Researchers developed 3D-printed sensors that can record brain activity on earbuds
The biosensors might eventually help diagnose neurodegenerative conditions.
Researchers at the University of California San Diego have figured out a way to turn everyday earbuds into high-tech gadgets that can record electrical activity inside the brain. The 3D screen-printed, flexible sensors are not only able to detect electrophysiological activity coming from the brain but they can also harvest sweat. Yes, sweat.
More specifically, sweat lactate, which is an organic acid that the body produces during exercise and normal metabolic activity. Because the ear contains sweat glands and is anatomically adjacent to the brain, earbuds are an ideal tool to gather this kind of data.
You may be wondering why scientists are interested in collecting biometric info about brain activity at the intersection of human sweat. Together, EEG and sweat lactate data can be used to diagnose different types of seizures. There are more than 30 different types of recorded seizures, which are categorized differently according to the areas of the brain that are impacted during an event.
But even beyond diagnostics, these variables can be helpful if you want to get a better picture of personal performance during exercise. Additionally, these biometric data points can be used to monitor stress and focus levels.

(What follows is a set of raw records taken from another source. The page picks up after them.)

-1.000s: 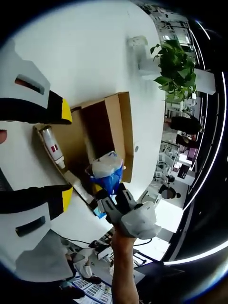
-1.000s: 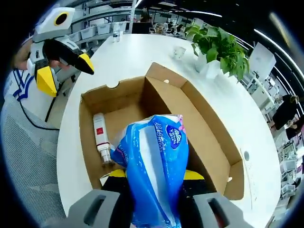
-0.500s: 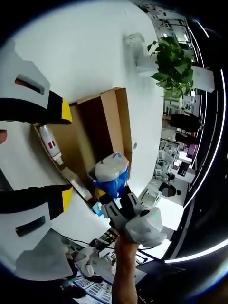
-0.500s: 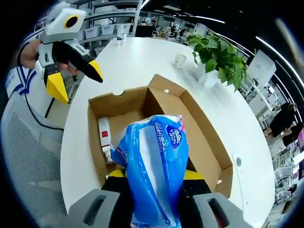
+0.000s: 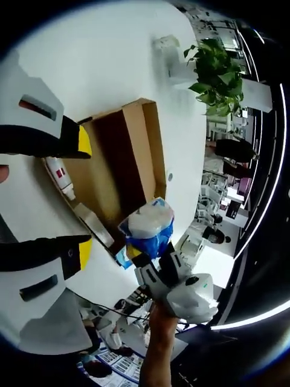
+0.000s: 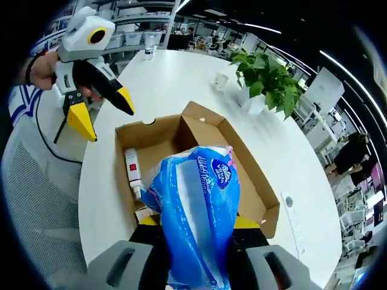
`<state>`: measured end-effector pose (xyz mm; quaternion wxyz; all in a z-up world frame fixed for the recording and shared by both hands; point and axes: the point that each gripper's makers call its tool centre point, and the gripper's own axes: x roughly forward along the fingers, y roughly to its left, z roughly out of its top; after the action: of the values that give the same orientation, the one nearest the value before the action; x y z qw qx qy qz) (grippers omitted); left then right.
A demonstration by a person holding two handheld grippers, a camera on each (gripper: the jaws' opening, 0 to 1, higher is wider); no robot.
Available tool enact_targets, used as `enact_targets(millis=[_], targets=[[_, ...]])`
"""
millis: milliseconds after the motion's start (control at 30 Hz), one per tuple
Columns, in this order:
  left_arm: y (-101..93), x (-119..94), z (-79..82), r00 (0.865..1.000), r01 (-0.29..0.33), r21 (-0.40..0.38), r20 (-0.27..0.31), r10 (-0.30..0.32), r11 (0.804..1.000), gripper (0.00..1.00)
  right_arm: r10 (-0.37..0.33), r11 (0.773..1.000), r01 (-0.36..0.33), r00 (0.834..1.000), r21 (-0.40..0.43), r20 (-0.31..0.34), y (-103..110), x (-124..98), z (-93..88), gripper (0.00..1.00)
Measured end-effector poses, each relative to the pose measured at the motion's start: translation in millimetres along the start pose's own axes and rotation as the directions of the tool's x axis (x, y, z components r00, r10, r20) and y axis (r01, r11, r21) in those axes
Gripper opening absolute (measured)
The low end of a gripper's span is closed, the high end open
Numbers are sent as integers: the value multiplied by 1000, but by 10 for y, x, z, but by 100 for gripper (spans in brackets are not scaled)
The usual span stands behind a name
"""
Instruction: Operate the shoe box by opening the lid, removing the specified soft item, and placing it in the target area until the item is outside and the box remains undamaged.
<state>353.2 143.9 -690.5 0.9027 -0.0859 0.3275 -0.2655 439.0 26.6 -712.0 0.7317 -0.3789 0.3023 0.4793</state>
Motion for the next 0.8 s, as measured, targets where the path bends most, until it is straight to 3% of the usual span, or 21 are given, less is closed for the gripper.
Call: enact_targets(millis=[333, 800], targets=[[-198, 104, 6, 999, 36, 28, -17, -35, 999, 52, -43, 999, 43, 999, 31, -7, -59, -301, -181, 32], [-353, 188, 66, 998, 52, 65, -37, -50, 997, 54, -63, 993, 71, 995, 96, -80, 19, -617, -961, 32]])
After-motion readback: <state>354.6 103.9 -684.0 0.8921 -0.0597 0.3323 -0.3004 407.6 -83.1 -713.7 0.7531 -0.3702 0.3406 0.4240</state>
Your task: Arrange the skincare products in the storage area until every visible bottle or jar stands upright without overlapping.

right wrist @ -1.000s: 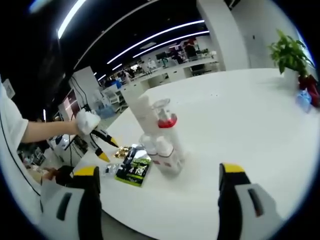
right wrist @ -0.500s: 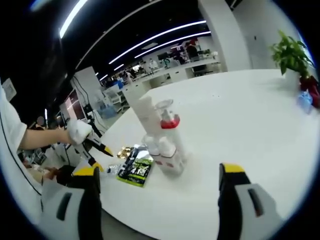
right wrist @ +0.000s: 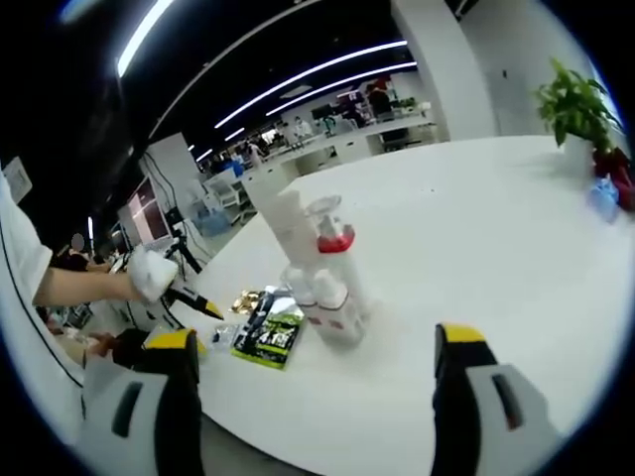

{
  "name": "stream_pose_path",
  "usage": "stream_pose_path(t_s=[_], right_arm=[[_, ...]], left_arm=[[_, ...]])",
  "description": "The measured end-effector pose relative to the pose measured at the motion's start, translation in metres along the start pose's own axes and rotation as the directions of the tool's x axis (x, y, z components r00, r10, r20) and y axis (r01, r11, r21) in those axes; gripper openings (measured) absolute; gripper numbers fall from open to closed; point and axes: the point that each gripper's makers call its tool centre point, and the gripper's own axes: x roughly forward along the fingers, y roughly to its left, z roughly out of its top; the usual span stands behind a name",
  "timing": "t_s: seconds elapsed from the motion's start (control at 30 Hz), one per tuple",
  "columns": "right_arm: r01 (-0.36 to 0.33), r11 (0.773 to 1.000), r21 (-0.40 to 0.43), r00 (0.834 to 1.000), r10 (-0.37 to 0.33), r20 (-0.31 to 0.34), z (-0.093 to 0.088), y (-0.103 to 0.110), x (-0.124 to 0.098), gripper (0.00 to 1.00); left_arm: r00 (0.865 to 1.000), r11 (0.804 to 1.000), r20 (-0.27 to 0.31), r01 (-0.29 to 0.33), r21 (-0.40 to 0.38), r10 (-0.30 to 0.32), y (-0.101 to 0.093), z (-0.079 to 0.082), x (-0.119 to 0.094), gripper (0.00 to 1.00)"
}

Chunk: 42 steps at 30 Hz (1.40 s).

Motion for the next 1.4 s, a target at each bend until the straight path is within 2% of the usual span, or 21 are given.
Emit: stream_pose_path(t_s=[0.13,0.2,0.47,0.67,0.77,1.1,1.4], right_arm=[[-0.002,1.0,0.001,1.0,0.002,-0.001,0.0,0.001,0.001,0.99],[-0.002,1.0,0.002,1.0,0.002,-0.001,0.0,0.001,0.001,0.99],[-0.002,1.0,0.002,1.0,0.002,-0.005,-0.001,0.001,0.002,0.99],[-0.003,1.0,0.001,1.0,0.003,-0.006,-0.001,0.001,0.003,0.99],[0.0,1.0,0.0,1.0,0.0,-0.006,0.0,0.0,0.002,0.99],[0.012,1.0,0.008,1.0,-0.012,-0.005,-0.002,-0.003,0.0,0.99],[0.015,1.0,0.009,1.0,-0.015,-0.002,-0.002,-0.003,-0.001,0.99]], left_arm=[[1.0,1.0,-0.02,-0.003,0.013,0.004,-0.002,-0.004,0.004,0.45],[1.0,1.0,-0.013,0.008,-0.001,-0.008,-0.003,-0.003,0.003,0.43],[1.0,1.0,-0.013,0.019,0.019,-0.019,0.004,-0.002,0.004,0.37],[0.998,0.994,-0.036,0.053,0.092,-0.049,0.009,0.0,0.006,0.37],[0.996,0.987,-0.055,0.072,0.141,-0.065,0.013,0.002,0.006,0.37],[0.991,0.966,-0.096,0.112,0.233,-0.091,0.022,0.008,0.008,0.37],[0.99,0.959,-0.105,0.123,0.255,-0.099,0.022,0.01,0.009,0.37]])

And while in-ear sensing of biometric data is not a new innovation, the sensor technology is unique in that it can measure both brain activity and lactate. However, what’s more important is that the researchers believe, with more refinement and development, we will eventually see more wearables that use neuroimaging sensors like the one being made to collect health data on everyday devices. In a statement, UC San Diego bioengineering professor Gert Cauwenberghs said that, “Being able to measure the dynamics of both brain cognitive activity and body metabolic state in one in-ear integrated device,” can open up tremendous opportunities for everyday health monitoring.
Throughout the development of the sensor technology, the researchers had to grapple with some obstacles. They needed to make the sensors as small and thin as possible so that they could collect tiny sweat samples. They also had to integrate “components that can bend” to account for the irregular shape of the ear according to Ernesto De La Paz, a Ph.D. alumnus who co-authored the research.
One primary technical challenge was being able to fit the sensors in the ear, specifically in the tragus of the ear, which is an anatomically unique space situated in front of the ear canal that can vary from one individual to another. This led the researchers to create a “stamp-like stretchable sensor,” which can be easily tacked onto an earbud’s surface.
But in order to make sure that the sensors would actually have direct contact with the ear and accurately pick up readings, researchers opted for 3D printed, spring-loaded sensors that “hold contact but can adjust as earbuds move.” The biometric sensors also had to be covered with a hydrogel film that made sure they would amply collect sweat from a wearer.
Despite their capabilities and rosy future as a potential diagnostic aid, the 3D printed sensors really need a considerable amount of sweat in order to be useful for data analysis. But the researchers said down the line the sensors will be more precise, so hard workouts may not be necessary for meaningful sweat analysis.